## Exercise directions
Please copy out each line of the listing that contains the word "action".

****************

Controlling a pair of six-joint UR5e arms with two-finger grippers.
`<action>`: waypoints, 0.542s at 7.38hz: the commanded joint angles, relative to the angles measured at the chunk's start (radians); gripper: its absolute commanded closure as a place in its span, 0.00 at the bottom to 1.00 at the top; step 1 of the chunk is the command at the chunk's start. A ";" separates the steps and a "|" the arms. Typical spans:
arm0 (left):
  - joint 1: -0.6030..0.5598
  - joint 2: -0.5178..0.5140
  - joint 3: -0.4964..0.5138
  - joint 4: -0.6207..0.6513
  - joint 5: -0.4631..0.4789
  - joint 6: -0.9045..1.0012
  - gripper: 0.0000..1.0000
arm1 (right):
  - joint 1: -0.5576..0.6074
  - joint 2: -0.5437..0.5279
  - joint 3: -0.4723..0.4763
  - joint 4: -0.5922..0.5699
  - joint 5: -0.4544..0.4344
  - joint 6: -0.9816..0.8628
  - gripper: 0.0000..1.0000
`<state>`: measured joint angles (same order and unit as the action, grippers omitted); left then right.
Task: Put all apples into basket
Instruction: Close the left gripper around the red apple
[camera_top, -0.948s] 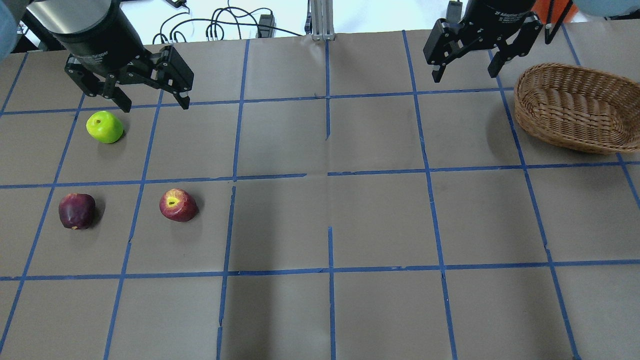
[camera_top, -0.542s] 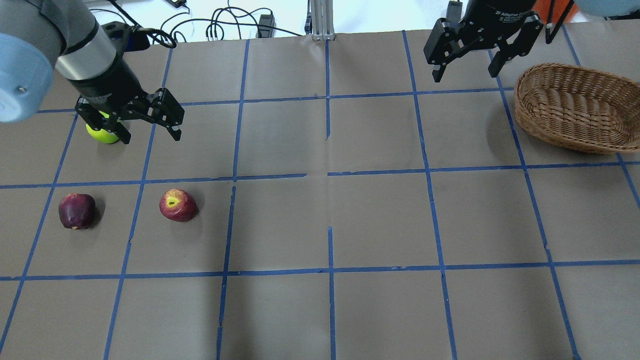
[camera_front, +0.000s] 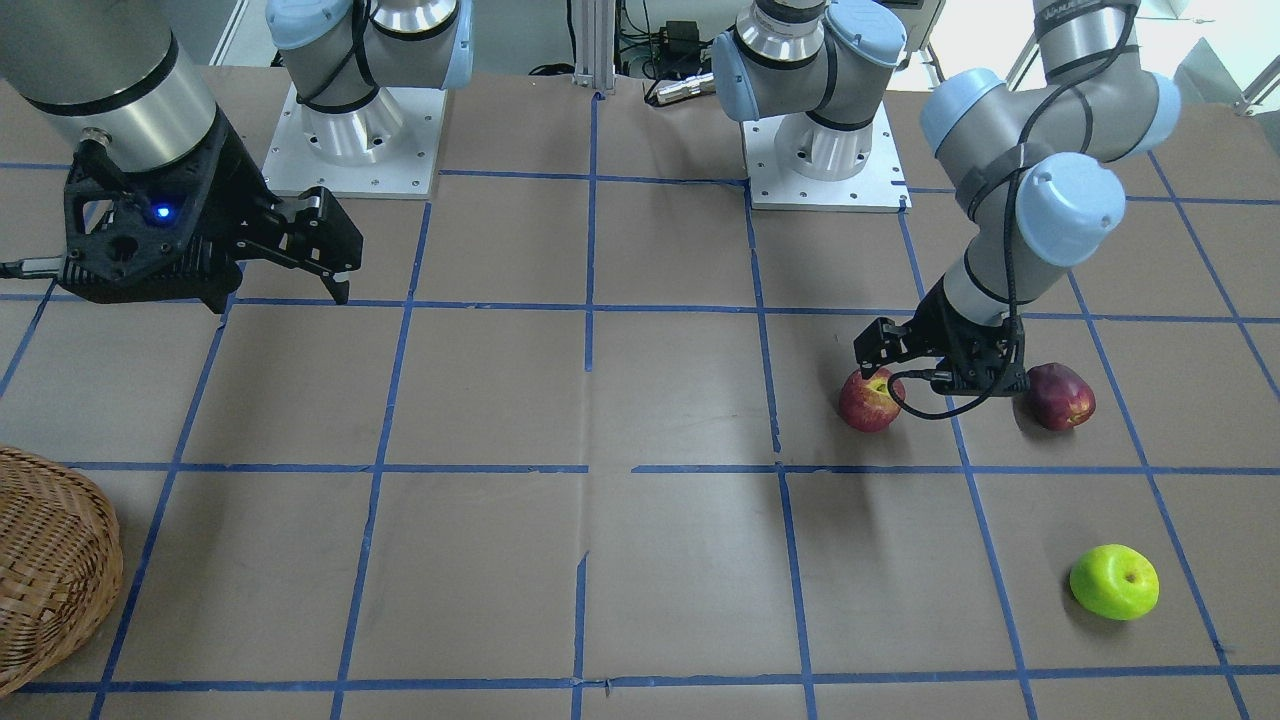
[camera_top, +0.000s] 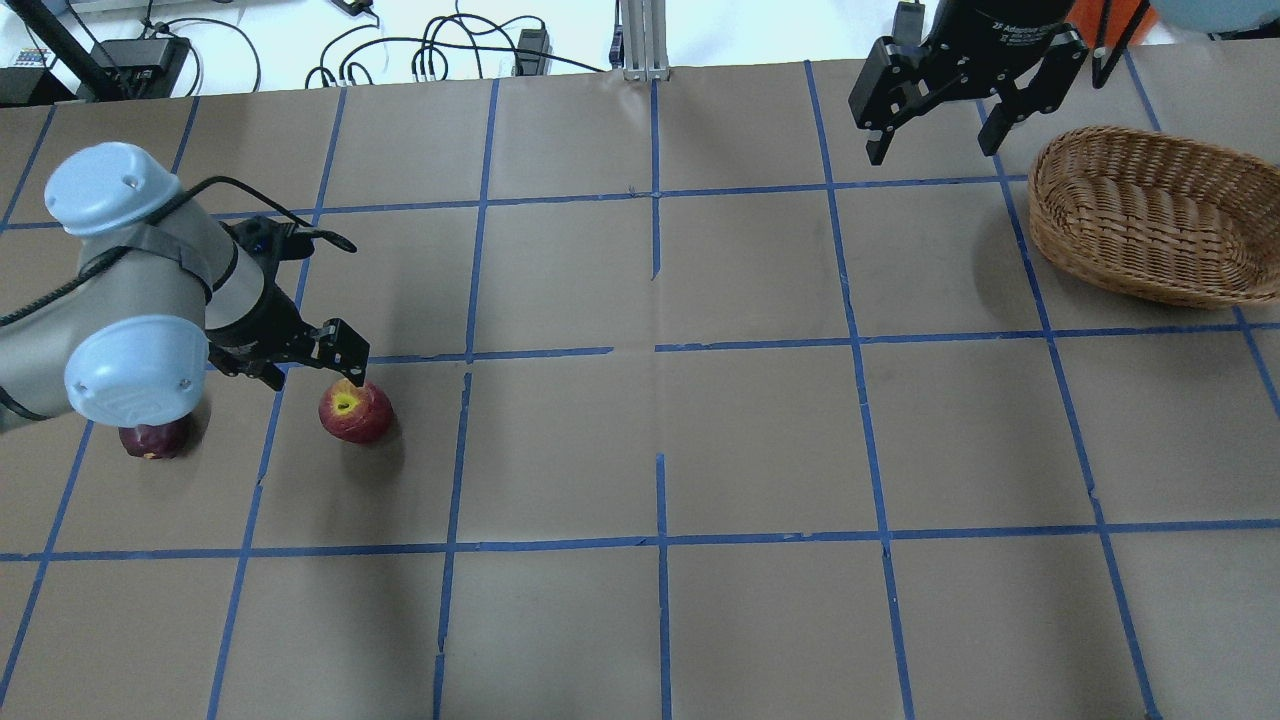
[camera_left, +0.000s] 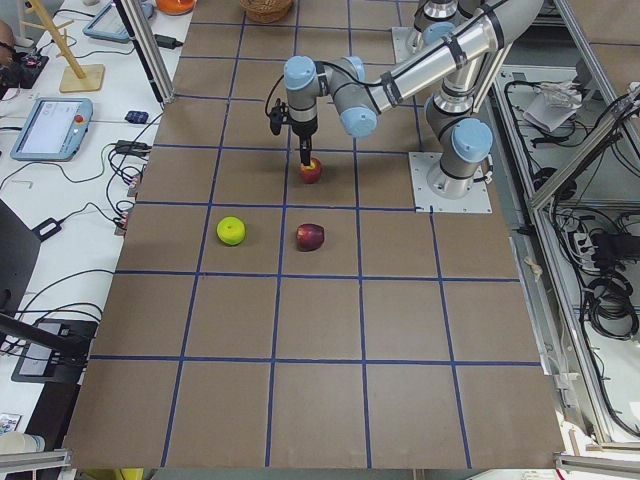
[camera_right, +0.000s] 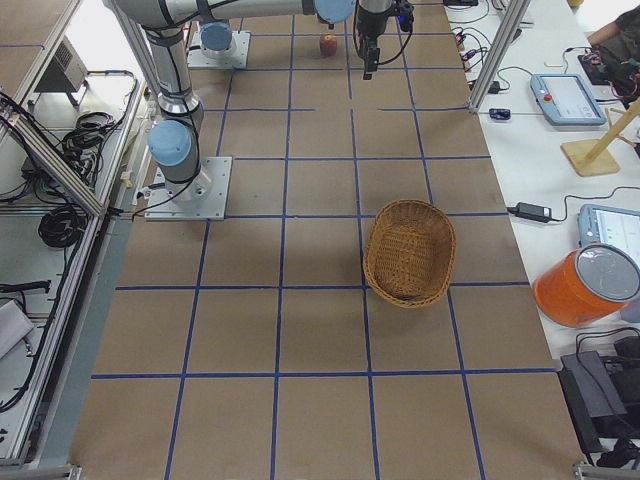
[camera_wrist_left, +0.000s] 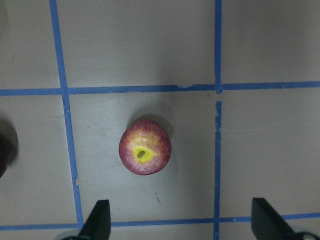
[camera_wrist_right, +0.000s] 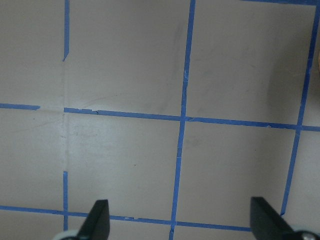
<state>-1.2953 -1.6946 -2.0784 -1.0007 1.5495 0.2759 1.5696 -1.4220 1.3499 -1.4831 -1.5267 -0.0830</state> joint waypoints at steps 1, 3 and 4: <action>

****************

## Output below
`<action>`: waypoints, 0.542s at 7.38hz: the commanded joint angles, relative to the angles measured at the chunk's start (radians); gripper: its absolute commanded closure as a place in its span, 0.00 at the bottom to 1.00 at the top; step 1 of the chunk is the command at the chunk's start. A ";" separates the steps and a "|" the arms. Typical spans:
`<state>`: measured joint angles (same order and unit as the action, grippers omitted); left then right.
<state>-1.2953 -1.6946 -2.0784 -1.0007 1.5495 0.2759 1.5696 -1.4220 1.3499 -1.4831 -1.5267 -0.0830</state> joint waypoints at steps 1, 3 and 4: <action>

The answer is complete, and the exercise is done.